Required action.
The answer should consist of every record, reproduced exactly.

Dataset records:
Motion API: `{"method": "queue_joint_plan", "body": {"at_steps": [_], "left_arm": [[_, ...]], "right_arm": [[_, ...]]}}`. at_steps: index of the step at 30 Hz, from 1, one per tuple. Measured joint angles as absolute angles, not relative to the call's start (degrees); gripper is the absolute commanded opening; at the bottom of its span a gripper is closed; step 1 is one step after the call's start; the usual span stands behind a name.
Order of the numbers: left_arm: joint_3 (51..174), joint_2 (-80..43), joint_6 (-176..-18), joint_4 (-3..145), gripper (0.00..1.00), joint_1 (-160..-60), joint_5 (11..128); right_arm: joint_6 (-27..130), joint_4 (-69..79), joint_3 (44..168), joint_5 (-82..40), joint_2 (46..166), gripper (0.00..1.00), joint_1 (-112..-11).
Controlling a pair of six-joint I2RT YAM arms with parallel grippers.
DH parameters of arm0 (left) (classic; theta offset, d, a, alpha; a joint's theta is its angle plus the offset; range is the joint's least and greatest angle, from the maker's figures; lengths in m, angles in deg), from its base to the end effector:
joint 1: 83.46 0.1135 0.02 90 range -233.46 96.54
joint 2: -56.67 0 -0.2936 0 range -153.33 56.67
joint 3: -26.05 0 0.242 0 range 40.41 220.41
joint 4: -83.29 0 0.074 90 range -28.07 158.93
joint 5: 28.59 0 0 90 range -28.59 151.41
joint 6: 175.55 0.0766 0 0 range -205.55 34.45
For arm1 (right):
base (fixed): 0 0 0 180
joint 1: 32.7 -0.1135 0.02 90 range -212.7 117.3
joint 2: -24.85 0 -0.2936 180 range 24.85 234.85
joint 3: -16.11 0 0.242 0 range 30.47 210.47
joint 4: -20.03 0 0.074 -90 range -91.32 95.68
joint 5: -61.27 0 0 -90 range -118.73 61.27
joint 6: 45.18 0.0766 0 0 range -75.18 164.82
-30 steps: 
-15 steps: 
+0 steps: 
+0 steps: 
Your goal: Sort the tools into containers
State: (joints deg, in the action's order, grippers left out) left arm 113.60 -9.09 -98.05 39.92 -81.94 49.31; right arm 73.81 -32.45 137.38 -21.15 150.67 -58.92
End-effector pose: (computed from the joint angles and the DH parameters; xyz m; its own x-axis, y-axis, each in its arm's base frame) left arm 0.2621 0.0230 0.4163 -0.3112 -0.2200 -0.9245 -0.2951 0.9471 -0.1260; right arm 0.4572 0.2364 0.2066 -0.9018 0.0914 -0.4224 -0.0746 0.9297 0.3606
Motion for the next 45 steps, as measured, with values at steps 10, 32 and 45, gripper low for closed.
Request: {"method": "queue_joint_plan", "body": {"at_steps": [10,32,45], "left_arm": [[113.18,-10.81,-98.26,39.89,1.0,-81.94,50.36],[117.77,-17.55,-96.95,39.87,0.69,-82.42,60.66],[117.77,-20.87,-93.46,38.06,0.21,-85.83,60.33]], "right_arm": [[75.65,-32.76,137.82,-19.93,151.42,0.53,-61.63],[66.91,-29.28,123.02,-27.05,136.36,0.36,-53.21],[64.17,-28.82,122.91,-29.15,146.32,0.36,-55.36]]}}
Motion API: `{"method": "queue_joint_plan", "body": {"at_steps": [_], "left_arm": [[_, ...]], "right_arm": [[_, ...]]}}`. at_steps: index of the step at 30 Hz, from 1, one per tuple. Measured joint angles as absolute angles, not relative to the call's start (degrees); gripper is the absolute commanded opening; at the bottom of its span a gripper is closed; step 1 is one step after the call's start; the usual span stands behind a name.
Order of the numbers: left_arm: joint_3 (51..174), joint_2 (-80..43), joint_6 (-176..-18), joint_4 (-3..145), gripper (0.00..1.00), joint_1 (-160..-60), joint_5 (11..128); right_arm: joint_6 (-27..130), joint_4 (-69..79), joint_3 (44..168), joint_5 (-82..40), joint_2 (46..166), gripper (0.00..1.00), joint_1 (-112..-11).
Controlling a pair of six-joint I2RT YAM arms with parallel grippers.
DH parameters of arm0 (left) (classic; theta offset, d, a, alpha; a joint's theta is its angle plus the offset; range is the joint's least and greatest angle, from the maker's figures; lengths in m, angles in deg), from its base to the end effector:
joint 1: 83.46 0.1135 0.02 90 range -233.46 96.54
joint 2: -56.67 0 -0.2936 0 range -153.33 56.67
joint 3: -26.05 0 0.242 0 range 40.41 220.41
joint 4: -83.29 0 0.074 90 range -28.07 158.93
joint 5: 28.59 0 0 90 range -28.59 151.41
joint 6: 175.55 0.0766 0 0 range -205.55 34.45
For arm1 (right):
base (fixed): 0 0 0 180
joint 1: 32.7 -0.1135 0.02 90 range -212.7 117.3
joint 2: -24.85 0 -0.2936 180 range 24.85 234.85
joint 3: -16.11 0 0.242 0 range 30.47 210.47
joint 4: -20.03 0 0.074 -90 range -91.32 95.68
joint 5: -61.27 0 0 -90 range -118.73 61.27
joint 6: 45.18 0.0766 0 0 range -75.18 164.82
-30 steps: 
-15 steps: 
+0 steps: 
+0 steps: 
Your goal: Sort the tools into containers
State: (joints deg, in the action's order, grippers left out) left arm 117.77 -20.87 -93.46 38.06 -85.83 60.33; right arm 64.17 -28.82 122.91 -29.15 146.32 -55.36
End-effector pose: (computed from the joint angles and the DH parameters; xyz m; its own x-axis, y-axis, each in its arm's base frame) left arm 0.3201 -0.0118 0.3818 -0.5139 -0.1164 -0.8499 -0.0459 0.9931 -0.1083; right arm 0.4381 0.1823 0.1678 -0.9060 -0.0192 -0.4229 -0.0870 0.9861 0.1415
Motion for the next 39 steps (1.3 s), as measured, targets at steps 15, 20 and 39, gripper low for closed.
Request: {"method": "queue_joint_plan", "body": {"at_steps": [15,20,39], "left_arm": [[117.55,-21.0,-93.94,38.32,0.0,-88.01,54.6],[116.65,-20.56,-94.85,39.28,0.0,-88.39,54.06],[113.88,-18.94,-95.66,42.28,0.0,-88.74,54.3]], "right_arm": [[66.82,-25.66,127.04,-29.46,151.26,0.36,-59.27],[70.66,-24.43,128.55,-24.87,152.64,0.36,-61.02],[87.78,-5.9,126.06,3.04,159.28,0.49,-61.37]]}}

Final answer.
Motion API: `{"method": "queue_joint_plan", "body": {"at_steps": [_], "left_arm": [[_, ...]], "right_arm": [[_, ...]]}}`. at_steps: index of the step at 30 Hz, from 1, one per tuple. Measured joint angles as absolute angles, not relative to the call's start (degrees); gripper is the absolute commanded opening; at the bottom of its span a gripper is closed; step 1 is one step after the call's start; the usual span stands behind a name.
Order of the numbers: left_arm: joint_3 (51..174), joint_2 (-80..43), joint_6 (-176..-18), joint_4 (-3..145), gripper (0.00..1.00), joint_1 (-160..-60), joint_5 (11..128); right_arm: joint_6 (-27..130), joint_4 (-69..79), joint_3 (44..168), joint_5 (-82..40), joint_2 (46..166), gripper (0.00..1.00), joint_1 (-112..-11).
Controlling a pair of six-joint I2RT YAM arms with parallel grippers.
DH parameters of arm0 (left) (classic; theta offset, d, a, alpha; a joint's theta is its angle plus the offset; range is the joint's least and greatest angle, from the maker's figures; lengths in m, angles in deg), from its base to the end effector:
joint 1: 83.46 0.1135 0.02 90 range -233.46 96.54
joint 2: -56.67 0 -0.2936 0 range -153.33 56.67
joint 3: -26.05 0 0.242 0 range 40.41 220.41
joint 4: -83.29 0 0.074 90 range -28.07 158.93
joint 5: 28.59 0 0 90 range -28.59 151.41
joint 6: 175.55 0.0766 0 0 range -205.55 34.45
For arm1 (right):
base (fixed): 0 0 0 180
joint 1: 32.7 -0.1135 0.02 90 range -212.7 117.3
joint 2: -24.85 0 -0.2936 180 range 24.85 234.85
joint 3: -16.11 0 0.242 0 range 30.47 210.47
joint 4: -20.03 0 0.074 -90 range -91.32 95.68
joint 5: -61.27 0 0 -90 range -118.73 61.27
joint 6: 45.18 0.0766 0 0 range -75.18 164.82
-30 steps: 
-15 steps: 
+0 steps: 
+0 steps: 
Your goal: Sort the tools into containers
State: (joints deg, in the action's order, grippers left out) left arm 113.60 -9.09 -98.05 39.92 -81.94 49.31; right arm 73.81 -32.45 137.38 -21.15 150.67 -58.92
End-effector pose: (computed from the joint angles and the DH parameters; xyz m; its own x-axis, y-axis, each in its arm's base frame) left arm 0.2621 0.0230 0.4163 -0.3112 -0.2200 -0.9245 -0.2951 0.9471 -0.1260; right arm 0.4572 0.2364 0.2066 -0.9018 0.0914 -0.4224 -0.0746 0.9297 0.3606
Motion for the next 45 steps, as measured, with values at steps 10, 32 and 45, gripper low for closed.
Request: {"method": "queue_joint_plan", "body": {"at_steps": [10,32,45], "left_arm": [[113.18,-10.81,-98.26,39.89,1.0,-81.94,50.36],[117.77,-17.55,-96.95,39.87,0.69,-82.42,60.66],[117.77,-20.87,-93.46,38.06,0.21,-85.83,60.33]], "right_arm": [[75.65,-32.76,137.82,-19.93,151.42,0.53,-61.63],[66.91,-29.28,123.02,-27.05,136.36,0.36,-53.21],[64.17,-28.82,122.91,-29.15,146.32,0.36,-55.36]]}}
Motion API: `{"method": "queue_joint_plan", "body": {"at_steps": [_], "left_arm": [[_, ...]], "right_arm": [[_, ...]]}}`. at_steps: index of the step at 30 Hz, from 1, one per tuple. Measured joint angles as absolute angles, not relative to the call's start (degrees); gripper is the absolute commanded opening; at the bottom of its span a gripper is closed; step 1 is one step after the call's start; the usual span stands behind a name.
Order of the numbers: left_arm: joint_3 (51..174), joint_2 (-80..43), joint_6 (-176..-18), joint_4 (-3..145), gripper (0.00..1.00), joint_1 (-160..-60), joint_5 (11..128); right_arm: joint_6 (-27..130), joint_4 (-69..79), joint_3 (44..168), joint_5 (-82..40), joint_2 (46..166), gripper (0.00..1.00), joint_1 (-112..-11).
Controlling a pair of six-joint I2RT YAM arms with parallel grippers.
DH parameters of arm0 (left) (classic; theta offset, d, a, alpha; a joint's theta is its angle plus the offset; range is the joint's least and greatest angle, from the maker's figures; lengths in m, angles in deg), from its base to the end effector:
joint 1: 83.46 0.1135 0.02 90 range -233.46 96.54
joint 2: -56.67 0 -0.2936 0 range -153.33 56.67
joint 3: -26.05 0 0.242 0 range 40.41 220.41
joint 4: -83.29 0 0.074 90 range -28.07 158.93
joint 5: 28.59 0 0 90 range -28.59 151.41
joint 6: 175.55 0.0766 0 0 range -205.55 34.45
For arm1 (right):
base (fixed): 0 0 0 180
joint 1: 32.7 -0.1135 0.02 90 range -212.7 117.3
joint 2: -24.85 0 -0.2936 180 range 24.85 234.85
joint 3: -16.11 0 0.242 0 range 30.47 210.47
joint 4: -20.03 0 0.074 -90 range -91.32 95.68
joint 5: -61.27 0 0 -90 range -118.73 61.27
joint 6: 45.18 0.0766 0 0 range -75.18 164.82
-30 steps: 
-15 steps: 
+0 steps: 
+0 steps: 
Your goal: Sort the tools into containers
State: (joints deg, in the action's order, grippers left out) left arm 117.77 -20.87 -93.46 38.06 -85.83 60.33; right arm 64.17 -28.82 122.91 -29.15 146.32 -55.36
End-effector pose: (computed from the joint angles and the DH parameters; xyz m; its own x-axis, y-axis, each in its arm's base frame) left arm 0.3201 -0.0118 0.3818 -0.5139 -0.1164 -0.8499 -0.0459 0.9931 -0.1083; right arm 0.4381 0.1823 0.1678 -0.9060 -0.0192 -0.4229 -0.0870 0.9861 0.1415
Motion for the next 39 steps (1.3 s), as measured, targets at steps 15, 20 and 39, gripper low for closed.
Request: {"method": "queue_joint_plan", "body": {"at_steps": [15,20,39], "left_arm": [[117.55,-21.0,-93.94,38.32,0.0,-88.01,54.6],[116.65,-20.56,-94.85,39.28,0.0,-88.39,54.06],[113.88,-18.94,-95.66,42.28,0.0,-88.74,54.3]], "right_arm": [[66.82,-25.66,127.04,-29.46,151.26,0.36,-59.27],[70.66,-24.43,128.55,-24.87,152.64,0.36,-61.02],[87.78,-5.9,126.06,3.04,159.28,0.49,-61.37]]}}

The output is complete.